GPU computing is the use of a GPU (graphics processing unit) as a co-processor to accelerate CPUs for general-purpose scientific and engineering computing.
The GPU accelerates applications running on the CPU by offloading some of the compute-intensive and time consuming portions of the code. The rest of the application still runs on the CPU. From a user's perspective, the application runs faster because it's using the massively parallel processing power of the GPU to boost performance. This is known as "heterogeneous" or "hybrid" computing.
A CPU consists of four to eight CPU cores, while the GPU consists of hundreds of smaller cores. Together, they operate to crunch through the data in the application. This massively parallel architecture is what gives the GPU its high compute performance. There are a number of GPU-accelerated applications that provide an easy way to access high-performance computing (HPC).

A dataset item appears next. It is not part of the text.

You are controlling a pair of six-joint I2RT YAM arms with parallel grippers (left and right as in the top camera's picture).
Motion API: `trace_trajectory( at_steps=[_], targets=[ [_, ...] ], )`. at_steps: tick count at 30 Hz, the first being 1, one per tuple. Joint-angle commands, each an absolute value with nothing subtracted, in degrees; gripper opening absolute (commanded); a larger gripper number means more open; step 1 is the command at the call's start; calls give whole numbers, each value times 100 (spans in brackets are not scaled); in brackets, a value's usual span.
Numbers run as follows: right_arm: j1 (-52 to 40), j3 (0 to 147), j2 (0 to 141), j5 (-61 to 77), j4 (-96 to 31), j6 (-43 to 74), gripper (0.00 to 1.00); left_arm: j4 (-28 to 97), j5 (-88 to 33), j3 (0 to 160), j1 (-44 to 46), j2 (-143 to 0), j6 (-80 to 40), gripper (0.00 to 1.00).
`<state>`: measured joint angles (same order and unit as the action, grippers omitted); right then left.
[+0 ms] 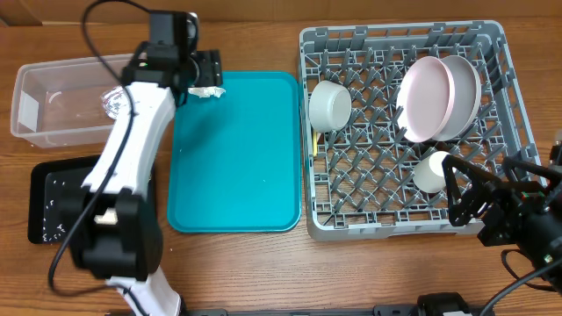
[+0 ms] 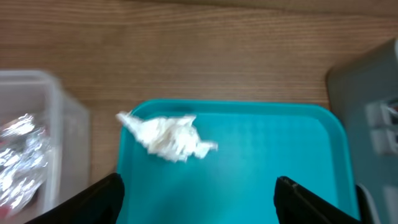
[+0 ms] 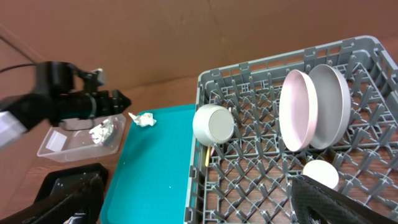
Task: Sort waste into correct bins and load items into the dishwasher rack
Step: 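Grasp the white paper napkin on the teal tray with the left gripper, then carry the napkin left and drop it into the clear bin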
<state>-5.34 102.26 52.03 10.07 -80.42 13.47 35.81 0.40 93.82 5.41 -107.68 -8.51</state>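
A crumpled white tissue (image 1: 209,90) (image 2: 168,137) lies in the far left corner of the teal tray (image 1: 237,167). My left gripper (image 1: 205,70) (image 2: 199,205) hovers open just above it, nothing between its fingers. A silver and red foil wrapper (image 1: 114,101) (image 2: 22,149) lies in the clear plastic bin (image 1: 35,79). The grey dishwasher rack (image 1: 404,233) holds a pale cup (image 1: 329,105), a pink plate (image 1: 426,96), a white plate (image 1: 465,92) and a white cup (image 1: 430,171). My right gripper (image 1: 483,206) (image 3: 199,214) stands open over the rack's near right corner.
A black tray (image 1: 48,206) with scattered rice sits at the near left, partly hidden by my left arm. A yellow utensil (image 1: 314,140) shows at the rack's left edge. Bare wooden table (image 1: 263,263) runs along the front.
The left gripper was shut on the foil wrapper by the tray's left edge. Now the wrapper lies in the clear bin and the gripper is open over the tissue. The right arm is unmoved.
The left gripper hung open over the tray's left edge, with wrapper and tissue both on the tray. Then it was down at the wrapper, then shut on it and raised. Now the wrapper is in the bin and only the tissue is on the tray.
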Motion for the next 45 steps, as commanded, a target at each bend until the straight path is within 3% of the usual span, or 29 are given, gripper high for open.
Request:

Core comparison between a CPU and a GPU
Application developers harness the performance of the parallel GPU architecture using a parallel programming model invented by NVIDIA called "CUDA." All NVIDIA GPUs - GeForce®, Quadro®, and Tesla® - support the NVIDIA® CUDA® parallel-programming model.
Tesla GPUs are designed as computational accelerators or companion processors optimized for scientific and technical computing applications. The latest Tesla 20-series GPUs are based on the latest implementation of the CUDA platform called the "Fermi architecture". Fermi has key computing features such as 500+ gigaflops of IEEE standard double-precision floating-point hardware support, L1 and L2 caches, ECC memory error protection, local user-managed data caches in the form of shared memory dispersed throughout the GPU, coalesced memory accesses, and more.
Graphics chips started as fixed-function graphics pipelines. Over the years, these graphics chips became increasingly programmable, which led NVIDIA to introduce the first GPU. In the 1999-2000 timeframe, computer scientists, along with researchers in fields such as medical imaging and electromagnetics, started using GPUs to accelerate a range of scientific applications. This was the advent of the movement called GPGPU, or General Purpose GPU computing.
The challenge was that GPGPU required the use of graphics programming languages like OpenGL and Cg to program the GPU. Developers had to make their scientific applications look like graphics applications and map them into problems that drew triangles and polygons. This limited the accessibility to the tremendous performance of GPUs for science.
NVIDIA realized the potential of bringing this performance to the larger scientific community and invested in modifying the GPU to make it fully programmable for scientific applications. Plus, it added support for high-level languages like C, C++, and Fortran. This led to the CUDA parallel computing platform for the GPU.